Myoporum stokesii
- Conservation status: Critically Endangered (IUCN 3.1)

Scientific classification
- Kingdom: Plantae
- Clade: Tracheophytes
- Clade: Angiosperms
- Clade: Eudicots
- Clade: Asterids
- Order: Lamiales
- Family: Scrophulariaceae
- Genus: Myoporum
- Species: M. stokesii
- Binomial name: Myoporum stokesii F.Br.

= Myoporum stokesii =

- Genus: Myoporum
- Species: stokesii
- Authority: F.Br.
- Conservation status: CR

Species of flowering plant

Myoporum stokesii is a plant in the figwort family, Scrophulariaceae and is endemic to the island of Raivavae in French Polynesia. It is similar to the two other members of its genus on the island, Myoporum rapense and Myoporum rimatarense although the former has serrated leaves and the latter has wider leaves and differently shaped fruits.

==Description==
Myoporum stokesii is a shrub or small tree sometimes growing to a height of 5 m with young branches that are flattened or three-sided. The older branches are wrinkled and have raised leaf bases. The leaves are arranged alternately and are mostly 45-80 mm long, 9-17 mm wide, the same colour on both surfaces and have a distinct mid-vein on the lower surface.

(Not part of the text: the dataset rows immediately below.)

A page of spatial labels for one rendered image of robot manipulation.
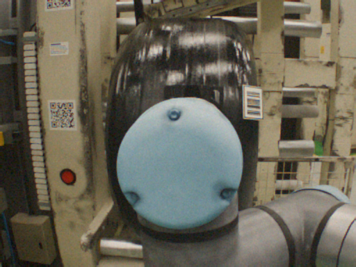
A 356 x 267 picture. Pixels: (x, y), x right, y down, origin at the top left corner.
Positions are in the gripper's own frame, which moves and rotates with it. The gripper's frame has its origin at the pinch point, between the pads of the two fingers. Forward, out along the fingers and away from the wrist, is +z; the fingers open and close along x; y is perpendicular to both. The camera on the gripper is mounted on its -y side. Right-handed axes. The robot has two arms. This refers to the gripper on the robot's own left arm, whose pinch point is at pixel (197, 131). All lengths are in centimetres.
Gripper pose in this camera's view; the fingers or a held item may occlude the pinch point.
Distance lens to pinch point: 52.8
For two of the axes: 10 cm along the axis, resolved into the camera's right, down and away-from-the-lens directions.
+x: -10.0, -0.3, 0.7
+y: 0.2, -9.9, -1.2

The flowers are borne singly or in pairs in the axils of leaves on a stalk 7-15 mm long and have 5 pointed sepals and 5 petals forming a tube or bell-shape. The tube is 5-6 mm long with lobes about the same length or slightly shorter. The tube is white, sometimes spotted and is hairy inside and on the inner parts of the lobes. There are four stamens which extend beyond the petal tube. The fruits is a three or four-sided, cone-shaped drupe.

==Taxonomy==
Myoporum stokesii was first formally described in 1935 by Forest B. H. Brown and the description was published in Bernice P. Bishop Museum Bulletin. The specific epithet stokesii honours the collector of the type specimen, A.M. Stokes.

==Distribution and habitat==
Myoporum stokesii is only found on Raivavae where it grows on rocky hillsides.

==Conservation==
Myoporum stokesii is listed as "critically endangered" in the IUCN Red List.